#### THE PROBLEM:
Beginning at the top of the material, repeat each line exactly, and stop once the line with "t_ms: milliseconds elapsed" has been written.

═════ INFORMATION SUPPLIED

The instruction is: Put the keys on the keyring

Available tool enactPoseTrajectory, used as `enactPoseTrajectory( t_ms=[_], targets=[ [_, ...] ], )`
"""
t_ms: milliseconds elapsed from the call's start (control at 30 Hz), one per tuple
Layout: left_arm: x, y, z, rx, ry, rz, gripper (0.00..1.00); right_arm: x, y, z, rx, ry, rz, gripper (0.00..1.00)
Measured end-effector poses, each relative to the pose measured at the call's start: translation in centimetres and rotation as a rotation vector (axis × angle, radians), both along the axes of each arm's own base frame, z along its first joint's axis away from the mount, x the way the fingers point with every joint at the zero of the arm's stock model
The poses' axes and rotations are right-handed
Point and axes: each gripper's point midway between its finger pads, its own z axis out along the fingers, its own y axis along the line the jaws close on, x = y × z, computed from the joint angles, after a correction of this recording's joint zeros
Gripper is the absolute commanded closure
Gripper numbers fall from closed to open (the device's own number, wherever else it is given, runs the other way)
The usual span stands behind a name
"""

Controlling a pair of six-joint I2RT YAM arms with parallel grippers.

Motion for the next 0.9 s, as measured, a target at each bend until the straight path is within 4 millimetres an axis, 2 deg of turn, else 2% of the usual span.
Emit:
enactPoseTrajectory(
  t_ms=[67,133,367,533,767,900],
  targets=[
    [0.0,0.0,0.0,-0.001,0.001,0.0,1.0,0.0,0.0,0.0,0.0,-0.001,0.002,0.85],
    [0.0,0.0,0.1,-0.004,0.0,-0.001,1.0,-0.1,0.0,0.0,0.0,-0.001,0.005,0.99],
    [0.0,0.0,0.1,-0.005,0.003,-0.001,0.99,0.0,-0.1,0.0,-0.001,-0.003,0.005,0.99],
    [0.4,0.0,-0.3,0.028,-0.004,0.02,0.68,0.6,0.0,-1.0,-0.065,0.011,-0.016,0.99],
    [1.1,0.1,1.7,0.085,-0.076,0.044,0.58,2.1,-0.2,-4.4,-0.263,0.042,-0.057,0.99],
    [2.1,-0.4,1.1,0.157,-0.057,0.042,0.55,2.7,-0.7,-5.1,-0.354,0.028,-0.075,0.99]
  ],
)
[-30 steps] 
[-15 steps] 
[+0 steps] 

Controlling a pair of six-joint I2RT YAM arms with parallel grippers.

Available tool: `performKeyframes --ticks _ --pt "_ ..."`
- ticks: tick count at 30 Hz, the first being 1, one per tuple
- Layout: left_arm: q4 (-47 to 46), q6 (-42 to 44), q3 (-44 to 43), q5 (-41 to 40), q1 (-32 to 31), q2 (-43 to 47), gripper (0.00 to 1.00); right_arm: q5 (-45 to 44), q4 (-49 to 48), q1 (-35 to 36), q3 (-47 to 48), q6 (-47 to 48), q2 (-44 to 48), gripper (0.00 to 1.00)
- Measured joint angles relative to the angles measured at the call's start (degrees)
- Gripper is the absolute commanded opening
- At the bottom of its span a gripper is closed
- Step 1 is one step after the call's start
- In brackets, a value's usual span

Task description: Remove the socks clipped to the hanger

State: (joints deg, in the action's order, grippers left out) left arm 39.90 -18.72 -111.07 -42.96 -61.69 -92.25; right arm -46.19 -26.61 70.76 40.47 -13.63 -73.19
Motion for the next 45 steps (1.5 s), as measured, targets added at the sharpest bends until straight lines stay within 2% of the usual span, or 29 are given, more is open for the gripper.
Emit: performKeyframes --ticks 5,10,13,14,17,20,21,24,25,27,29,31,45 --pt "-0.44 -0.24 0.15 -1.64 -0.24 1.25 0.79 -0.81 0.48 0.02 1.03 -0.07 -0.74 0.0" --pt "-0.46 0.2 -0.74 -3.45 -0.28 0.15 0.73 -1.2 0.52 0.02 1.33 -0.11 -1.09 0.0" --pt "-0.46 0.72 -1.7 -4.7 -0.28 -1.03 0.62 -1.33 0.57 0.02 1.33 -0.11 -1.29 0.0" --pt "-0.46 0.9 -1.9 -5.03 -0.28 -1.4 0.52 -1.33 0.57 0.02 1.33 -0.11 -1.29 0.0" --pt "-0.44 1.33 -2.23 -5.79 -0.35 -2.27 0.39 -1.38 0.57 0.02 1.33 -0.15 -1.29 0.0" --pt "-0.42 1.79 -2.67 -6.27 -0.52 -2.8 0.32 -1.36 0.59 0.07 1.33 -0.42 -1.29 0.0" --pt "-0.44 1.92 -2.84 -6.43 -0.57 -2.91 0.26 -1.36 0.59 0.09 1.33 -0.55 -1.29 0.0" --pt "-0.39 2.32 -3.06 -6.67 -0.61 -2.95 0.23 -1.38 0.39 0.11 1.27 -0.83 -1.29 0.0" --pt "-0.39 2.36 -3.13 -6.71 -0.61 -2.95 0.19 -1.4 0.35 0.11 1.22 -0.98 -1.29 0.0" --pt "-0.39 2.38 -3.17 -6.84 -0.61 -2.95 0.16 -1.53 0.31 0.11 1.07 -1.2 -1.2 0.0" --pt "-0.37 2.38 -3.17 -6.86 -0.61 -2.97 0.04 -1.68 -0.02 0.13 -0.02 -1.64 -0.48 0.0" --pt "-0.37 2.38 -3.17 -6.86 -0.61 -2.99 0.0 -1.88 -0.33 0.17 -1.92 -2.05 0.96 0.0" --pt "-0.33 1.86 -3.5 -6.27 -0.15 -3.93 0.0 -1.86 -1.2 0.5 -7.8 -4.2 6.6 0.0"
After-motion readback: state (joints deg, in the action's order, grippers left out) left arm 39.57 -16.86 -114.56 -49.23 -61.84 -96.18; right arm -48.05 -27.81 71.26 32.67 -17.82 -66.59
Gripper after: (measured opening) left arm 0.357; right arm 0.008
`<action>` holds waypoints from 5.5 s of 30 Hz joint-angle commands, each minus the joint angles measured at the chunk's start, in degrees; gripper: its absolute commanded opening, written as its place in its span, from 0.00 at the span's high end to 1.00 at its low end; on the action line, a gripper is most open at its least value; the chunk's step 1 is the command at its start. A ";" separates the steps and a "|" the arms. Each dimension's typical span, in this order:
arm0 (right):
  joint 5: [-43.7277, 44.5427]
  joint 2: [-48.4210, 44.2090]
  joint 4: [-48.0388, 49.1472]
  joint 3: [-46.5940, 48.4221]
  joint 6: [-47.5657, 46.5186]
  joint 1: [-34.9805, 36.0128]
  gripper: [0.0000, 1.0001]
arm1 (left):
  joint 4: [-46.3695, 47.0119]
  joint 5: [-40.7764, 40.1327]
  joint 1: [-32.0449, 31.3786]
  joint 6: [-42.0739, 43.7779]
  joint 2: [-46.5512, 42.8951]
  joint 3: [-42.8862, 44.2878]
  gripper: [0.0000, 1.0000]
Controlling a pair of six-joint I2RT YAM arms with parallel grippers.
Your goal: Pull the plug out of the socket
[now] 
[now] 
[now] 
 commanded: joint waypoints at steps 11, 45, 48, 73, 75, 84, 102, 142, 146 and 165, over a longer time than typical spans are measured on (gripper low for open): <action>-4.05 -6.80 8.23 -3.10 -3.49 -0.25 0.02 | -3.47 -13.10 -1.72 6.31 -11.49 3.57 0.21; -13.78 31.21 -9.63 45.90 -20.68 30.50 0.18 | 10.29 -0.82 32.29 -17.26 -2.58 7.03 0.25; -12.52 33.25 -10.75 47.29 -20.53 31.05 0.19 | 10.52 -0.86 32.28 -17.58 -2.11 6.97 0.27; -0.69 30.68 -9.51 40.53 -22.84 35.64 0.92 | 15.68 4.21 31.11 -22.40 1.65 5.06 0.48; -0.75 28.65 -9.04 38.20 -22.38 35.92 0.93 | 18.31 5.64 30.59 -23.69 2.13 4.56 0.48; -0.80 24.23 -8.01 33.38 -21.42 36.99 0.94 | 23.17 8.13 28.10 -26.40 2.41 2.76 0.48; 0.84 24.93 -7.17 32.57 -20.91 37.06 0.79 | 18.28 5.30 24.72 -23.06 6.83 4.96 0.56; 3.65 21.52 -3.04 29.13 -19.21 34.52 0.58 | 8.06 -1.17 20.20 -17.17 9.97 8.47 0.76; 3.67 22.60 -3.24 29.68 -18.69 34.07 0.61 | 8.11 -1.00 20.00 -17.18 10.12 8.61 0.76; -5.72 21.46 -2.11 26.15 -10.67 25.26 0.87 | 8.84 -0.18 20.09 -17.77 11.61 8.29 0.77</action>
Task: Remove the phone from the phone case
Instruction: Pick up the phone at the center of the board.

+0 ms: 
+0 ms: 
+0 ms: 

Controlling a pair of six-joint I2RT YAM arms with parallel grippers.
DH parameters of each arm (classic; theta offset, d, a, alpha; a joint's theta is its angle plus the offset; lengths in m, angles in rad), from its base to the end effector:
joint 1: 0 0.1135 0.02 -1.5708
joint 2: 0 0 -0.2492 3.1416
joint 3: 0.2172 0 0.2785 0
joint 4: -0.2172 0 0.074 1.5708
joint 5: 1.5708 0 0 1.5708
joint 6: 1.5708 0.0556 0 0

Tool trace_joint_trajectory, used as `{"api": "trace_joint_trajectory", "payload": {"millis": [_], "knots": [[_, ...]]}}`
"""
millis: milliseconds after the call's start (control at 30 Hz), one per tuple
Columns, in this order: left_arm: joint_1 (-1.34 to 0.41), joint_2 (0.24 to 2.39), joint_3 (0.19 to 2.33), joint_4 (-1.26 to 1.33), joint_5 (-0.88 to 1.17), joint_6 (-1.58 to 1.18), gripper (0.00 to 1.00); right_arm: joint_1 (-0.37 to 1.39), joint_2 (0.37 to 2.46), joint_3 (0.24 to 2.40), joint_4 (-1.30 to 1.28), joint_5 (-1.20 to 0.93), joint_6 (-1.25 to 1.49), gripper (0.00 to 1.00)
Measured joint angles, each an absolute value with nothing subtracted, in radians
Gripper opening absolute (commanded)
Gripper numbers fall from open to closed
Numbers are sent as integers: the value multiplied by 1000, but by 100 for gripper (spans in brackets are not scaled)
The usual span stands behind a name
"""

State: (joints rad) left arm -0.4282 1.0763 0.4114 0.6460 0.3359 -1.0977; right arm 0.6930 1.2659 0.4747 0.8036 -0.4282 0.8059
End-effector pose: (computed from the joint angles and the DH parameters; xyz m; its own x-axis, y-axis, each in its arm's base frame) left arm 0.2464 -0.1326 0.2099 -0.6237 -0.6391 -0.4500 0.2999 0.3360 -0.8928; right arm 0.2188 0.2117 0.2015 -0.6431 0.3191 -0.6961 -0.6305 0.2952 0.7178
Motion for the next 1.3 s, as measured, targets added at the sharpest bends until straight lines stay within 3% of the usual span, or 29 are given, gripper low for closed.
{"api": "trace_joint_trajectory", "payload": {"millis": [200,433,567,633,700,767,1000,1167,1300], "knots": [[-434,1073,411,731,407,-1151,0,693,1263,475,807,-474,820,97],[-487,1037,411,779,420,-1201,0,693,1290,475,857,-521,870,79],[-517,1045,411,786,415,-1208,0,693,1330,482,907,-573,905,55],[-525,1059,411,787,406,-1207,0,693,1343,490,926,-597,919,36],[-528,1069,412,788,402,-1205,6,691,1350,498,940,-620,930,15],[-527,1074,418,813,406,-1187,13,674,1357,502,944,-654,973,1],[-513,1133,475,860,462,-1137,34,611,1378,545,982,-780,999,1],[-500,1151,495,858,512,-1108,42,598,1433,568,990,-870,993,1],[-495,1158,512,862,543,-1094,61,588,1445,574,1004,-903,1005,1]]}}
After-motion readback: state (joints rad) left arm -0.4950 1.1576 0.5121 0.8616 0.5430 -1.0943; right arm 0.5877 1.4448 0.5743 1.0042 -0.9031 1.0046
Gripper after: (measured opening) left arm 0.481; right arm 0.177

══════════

#### RESULT OF THE EXERCISE:
The instruction is: Put the keys on the keyring

Available tool enactPoseTrajectory, used as `enactPoseTrajectory( t_ms=[_], targets=[ [_, ...] ], )`
"""
t_ms: milliseconds elapsed from the call's start (control at 30 Hz), one per tuple

No additional output is needed.